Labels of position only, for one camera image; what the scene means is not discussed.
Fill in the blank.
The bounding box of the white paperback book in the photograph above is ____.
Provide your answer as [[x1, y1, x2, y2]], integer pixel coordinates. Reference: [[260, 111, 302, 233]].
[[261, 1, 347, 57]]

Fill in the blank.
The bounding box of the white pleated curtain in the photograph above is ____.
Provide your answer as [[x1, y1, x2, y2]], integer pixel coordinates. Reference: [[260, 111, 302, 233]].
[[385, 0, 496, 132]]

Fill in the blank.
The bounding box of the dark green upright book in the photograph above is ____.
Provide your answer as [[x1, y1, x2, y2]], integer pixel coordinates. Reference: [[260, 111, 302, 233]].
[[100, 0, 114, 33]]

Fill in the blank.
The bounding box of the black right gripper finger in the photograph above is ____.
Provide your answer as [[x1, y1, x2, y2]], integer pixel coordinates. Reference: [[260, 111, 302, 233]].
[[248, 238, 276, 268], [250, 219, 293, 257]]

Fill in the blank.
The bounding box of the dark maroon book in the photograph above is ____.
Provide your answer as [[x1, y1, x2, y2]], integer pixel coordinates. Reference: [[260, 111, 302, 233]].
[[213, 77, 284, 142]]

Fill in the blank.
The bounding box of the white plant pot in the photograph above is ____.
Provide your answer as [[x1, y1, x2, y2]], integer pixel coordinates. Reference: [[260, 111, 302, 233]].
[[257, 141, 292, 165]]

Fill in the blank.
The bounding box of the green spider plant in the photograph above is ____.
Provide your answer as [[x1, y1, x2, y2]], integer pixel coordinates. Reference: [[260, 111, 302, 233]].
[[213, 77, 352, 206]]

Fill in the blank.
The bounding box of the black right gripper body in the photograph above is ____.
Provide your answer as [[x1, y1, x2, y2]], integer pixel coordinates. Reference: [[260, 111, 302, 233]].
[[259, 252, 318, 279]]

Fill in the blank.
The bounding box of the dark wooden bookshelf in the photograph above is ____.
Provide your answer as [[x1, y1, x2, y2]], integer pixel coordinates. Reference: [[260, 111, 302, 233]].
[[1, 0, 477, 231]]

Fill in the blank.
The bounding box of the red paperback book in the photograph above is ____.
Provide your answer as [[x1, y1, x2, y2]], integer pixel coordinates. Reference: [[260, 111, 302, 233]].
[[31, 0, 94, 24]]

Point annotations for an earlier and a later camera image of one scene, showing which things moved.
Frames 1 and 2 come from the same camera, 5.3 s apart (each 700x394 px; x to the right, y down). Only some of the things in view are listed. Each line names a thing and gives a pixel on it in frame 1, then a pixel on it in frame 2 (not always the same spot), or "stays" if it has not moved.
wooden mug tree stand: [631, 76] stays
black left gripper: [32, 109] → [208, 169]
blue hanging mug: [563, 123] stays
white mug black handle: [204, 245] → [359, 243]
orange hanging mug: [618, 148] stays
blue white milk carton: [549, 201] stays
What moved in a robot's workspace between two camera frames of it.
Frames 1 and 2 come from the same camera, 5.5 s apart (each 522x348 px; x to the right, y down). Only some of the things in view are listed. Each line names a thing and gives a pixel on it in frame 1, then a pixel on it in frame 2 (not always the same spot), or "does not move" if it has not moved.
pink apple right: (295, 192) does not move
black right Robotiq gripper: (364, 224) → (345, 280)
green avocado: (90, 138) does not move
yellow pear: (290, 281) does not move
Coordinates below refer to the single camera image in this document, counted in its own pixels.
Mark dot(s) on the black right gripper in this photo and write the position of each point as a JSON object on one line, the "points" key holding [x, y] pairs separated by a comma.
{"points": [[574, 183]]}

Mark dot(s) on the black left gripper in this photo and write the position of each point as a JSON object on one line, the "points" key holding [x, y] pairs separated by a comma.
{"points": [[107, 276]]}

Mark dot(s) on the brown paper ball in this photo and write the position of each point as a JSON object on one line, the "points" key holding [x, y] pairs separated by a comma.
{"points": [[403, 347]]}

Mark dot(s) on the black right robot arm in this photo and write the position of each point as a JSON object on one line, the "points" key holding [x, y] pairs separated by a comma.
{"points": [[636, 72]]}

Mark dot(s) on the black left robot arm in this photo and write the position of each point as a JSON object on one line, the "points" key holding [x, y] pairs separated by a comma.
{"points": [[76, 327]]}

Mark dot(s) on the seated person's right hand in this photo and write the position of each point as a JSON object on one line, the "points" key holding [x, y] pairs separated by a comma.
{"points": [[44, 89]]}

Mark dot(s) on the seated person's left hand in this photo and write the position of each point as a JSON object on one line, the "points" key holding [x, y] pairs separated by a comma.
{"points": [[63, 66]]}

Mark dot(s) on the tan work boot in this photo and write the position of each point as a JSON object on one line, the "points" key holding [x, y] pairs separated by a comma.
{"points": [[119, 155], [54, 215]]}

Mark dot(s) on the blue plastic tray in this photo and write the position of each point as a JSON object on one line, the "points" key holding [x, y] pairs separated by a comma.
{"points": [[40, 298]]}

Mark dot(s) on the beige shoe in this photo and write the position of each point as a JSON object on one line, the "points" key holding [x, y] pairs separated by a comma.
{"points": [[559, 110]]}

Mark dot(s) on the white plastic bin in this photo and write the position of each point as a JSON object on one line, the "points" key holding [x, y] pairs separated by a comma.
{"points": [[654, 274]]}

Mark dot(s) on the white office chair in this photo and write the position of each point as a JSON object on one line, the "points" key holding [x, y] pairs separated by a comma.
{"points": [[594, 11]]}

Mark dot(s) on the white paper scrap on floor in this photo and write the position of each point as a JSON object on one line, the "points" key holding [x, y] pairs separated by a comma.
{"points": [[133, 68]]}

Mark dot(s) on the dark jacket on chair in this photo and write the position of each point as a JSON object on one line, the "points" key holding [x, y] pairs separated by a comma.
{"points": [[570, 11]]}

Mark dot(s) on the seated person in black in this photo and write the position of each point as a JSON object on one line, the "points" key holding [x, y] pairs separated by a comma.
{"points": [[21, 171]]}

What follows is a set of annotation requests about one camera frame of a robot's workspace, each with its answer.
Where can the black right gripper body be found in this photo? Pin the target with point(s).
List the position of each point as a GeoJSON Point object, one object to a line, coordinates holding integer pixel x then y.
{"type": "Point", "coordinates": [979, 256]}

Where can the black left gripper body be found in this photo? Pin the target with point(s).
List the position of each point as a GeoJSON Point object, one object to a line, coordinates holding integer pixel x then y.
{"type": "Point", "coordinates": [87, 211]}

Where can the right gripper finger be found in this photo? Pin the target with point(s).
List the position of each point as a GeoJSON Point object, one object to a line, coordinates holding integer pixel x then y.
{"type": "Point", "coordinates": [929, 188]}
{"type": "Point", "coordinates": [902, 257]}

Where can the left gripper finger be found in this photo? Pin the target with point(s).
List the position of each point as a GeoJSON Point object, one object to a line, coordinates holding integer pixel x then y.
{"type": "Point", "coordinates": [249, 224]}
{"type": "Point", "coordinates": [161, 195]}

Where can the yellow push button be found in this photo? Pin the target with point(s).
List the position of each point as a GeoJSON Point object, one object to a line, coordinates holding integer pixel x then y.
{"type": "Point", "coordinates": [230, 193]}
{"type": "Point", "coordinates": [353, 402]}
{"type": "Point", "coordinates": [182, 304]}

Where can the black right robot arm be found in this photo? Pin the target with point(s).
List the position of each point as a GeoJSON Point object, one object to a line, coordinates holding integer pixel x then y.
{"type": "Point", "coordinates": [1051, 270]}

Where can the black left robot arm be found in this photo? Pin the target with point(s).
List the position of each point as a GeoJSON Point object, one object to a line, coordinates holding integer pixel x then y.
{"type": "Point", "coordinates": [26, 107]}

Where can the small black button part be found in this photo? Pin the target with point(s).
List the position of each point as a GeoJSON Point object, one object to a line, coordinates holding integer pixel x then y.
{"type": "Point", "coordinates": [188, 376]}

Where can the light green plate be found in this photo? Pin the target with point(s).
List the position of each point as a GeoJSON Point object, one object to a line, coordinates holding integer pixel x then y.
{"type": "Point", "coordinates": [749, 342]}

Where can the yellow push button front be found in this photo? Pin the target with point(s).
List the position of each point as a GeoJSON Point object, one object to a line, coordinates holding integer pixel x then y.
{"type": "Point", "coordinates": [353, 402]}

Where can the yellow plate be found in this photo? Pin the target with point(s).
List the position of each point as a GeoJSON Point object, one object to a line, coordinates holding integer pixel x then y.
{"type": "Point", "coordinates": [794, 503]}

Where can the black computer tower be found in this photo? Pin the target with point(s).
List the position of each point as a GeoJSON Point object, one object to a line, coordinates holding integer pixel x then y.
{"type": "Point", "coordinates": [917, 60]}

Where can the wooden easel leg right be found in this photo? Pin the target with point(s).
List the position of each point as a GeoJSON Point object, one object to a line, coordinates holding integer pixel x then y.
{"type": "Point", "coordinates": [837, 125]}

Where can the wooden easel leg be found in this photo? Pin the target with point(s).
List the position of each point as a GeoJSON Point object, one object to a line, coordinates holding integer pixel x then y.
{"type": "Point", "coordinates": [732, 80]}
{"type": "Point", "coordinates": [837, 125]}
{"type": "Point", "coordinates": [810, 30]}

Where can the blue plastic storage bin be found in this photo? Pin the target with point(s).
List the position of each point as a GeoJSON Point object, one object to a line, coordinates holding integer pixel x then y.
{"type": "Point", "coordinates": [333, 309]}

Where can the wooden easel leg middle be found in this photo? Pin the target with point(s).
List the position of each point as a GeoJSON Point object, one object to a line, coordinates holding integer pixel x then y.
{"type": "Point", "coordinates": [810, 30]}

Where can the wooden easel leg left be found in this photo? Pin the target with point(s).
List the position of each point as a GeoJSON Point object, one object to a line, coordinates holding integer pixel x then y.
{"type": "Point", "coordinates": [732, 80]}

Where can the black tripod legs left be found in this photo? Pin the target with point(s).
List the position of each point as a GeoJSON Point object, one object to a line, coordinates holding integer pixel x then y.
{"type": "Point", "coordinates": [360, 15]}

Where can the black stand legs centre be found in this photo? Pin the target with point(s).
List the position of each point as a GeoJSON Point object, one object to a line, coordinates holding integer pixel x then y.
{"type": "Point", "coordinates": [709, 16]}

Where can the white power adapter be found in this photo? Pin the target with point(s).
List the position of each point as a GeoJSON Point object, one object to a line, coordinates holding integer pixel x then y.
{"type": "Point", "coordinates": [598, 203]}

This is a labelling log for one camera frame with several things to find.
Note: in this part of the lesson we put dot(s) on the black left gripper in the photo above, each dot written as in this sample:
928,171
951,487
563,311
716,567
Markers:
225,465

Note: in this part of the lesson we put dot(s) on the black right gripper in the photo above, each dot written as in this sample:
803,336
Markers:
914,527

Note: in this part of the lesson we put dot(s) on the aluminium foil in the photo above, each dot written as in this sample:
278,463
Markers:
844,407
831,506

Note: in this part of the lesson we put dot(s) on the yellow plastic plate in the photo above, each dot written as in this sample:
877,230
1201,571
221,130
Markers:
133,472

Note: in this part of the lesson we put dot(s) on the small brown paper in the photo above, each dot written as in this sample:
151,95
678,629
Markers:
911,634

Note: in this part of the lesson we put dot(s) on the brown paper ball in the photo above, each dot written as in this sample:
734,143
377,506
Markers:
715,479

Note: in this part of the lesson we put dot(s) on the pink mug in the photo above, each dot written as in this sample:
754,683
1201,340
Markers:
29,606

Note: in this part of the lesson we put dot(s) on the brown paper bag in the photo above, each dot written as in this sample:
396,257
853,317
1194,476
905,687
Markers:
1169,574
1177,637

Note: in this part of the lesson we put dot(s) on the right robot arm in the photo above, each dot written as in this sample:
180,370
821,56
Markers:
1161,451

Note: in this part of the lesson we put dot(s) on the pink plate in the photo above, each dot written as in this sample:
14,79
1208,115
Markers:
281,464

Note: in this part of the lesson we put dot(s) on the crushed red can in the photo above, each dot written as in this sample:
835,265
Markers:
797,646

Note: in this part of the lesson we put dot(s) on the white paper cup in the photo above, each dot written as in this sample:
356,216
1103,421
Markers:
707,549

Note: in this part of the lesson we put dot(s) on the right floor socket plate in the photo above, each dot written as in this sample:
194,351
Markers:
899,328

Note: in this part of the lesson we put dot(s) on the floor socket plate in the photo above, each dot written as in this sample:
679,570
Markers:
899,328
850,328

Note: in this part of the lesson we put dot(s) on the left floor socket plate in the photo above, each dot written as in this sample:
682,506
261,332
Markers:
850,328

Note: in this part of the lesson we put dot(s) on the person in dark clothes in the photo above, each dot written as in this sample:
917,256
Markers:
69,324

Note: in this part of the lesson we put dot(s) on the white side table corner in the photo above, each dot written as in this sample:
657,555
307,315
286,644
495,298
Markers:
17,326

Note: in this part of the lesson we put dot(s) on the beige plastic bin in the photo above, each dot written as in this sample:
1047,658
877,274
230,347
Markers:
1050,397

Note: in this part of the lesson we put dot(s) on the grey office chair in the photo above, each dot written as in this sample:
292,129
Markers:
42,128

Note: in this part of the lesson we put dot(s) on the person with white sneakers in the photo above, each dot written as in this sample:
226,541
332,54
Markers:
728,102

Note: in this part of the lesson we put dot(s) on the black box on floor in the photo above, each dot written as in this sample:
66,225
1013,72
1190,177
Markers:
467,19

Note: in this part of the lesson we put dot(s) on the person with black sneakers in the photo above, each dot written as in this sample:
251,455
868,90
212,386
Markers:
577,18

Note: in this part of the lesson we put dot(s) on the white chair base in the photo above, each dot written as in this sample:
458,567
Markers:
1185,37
####
▶ **WHAT YOU WILL DO**: All lines of the material that contain the word "legs" should be listed.

▶ **EXERCISE SOLUTION**:
Where can the black tripod legs left be found in this photo? Pin the target with point(s).
Where can the black stand legs centre be found in this photo? Pin the target with point(s).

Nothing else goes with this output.